Persistent hypoglycemia associated with lipid storage myopathy in a paint foal
Author(s) -
Pinn Toby L.,
Divers Thomas J.,
Southard Teresa,
De Bernardis Nikhita P.,
Wakshlag Joe J.,
Valberg Stephanie
Publication year - 2018
Publication title -
journal of veterinary internal medicine
Language(s) - English
Resource type - Journals
SCImago Journal Rank - 1.356
H-Index - 103
eISSN - 1939-1676
pISSN - 0891-6640
DOI - 10.1111/jvim.15218
Subject(s) - foal , medicine , hypoglycemia , weakness , myopathy , endocrinology , muscle weakness , physiology , gastroenterology , surgery , biology , insulin , genetics
A 12‐hours‐old Paint filly was examined because of weakness and dull mentation after birth.
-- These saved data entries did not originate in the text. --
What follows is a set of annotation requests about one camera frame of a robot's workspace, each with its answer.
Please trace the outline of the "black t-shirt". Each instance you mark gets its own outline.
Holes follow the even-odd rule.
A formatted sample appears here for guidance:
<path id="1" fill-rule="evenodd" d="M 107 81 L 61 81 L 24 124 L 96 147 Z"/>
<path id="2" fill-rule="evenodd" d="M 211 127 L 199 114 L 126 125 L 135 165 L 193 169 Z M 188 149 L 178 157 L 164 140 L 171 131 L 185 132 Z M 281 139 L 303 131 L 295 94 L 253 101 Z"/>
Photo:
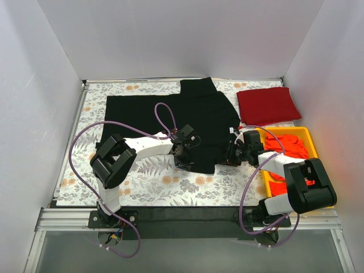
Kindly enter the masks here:
<path id="1" fill-rule="evenodd" d="M 182 80 L 180 93 L 168 96 L 108 96 L 105 120 L 156 134 L 163 128 L 155 111 L 168 127 L 190 125 L 196 131 L 201 140 L 191 151 L 191 171 L 197 173 L 214 173 L 229 143 L 229 129 L 240 124 L 232 103 L 211 78 Z"/>

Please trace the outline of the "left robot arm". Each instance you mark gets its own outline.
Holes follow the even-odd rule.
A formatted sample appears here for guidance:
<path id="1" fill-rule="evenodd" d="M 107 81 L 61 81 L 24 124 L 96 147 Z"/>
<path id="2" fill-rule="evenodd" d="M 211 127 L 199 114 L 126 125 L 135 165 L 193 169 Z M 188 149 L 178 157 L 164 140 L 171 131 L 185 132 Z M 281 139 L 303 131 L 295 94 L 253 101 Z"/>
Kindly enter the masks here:
<path id="1" fill-rule="evenodd" d="M 189 125 L 172 130 L 170 135 L 162 131 L 141 138 L 110 136 L 90 160 L 99 187 L 97 208 L 102 212 L 102 222 L 110 228 L 120 223 L 118 187 L 135 162 L 151 156 L 173 155 L 177 168 L 190 171 L 194 164 L 192 149 L 200 143 L 201 138 Z"/>

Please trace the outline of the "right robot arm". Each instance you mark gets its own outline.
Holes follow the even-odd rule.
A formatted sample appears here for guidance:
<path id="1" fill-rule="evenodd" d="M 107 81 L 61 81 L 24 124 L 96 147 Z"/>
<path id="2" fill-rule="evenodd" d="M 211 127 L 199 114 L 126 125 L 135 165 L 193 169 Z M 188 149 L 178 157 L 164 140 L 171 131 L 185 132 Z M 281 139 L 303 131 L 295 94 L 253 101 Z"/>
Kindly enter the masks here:
<path id="1" fill-rule="evenodd" d="M 226 162 L 231 166 L 248 162 L 257 171 L 279 175 L 286 182 L 286 193 L 260 200 L 250 212 L 240 212 L 243 221 L 270 226 L 281 215 L 311 212 L 337 203 L 331 180 L 318 158 L 292 158 L 273 150 L 264 150 L 262 143 L 237 140 L 230 142 Z"/>
Despite IV administered dextrose, the foal remained persistently hypoglycemic with increase in serum activity of muscle and liver enzymes. A postmortem diagnosis of lipid myopathy most similar to multiple acyl‐CoA dehydrogenase deficiency (MADD) was confirmed by findings of myofiber lipid accumulation, elevated urine organic acids, and serum free acylcarnitines with respect to control foals. This report details a case of equine neonatal lipid storage myopathy with many biochemical characteristics of MADD. Lipid storage myopathies should be included as a differential diagnosis in foals with persistent weakness and hypoglycemia.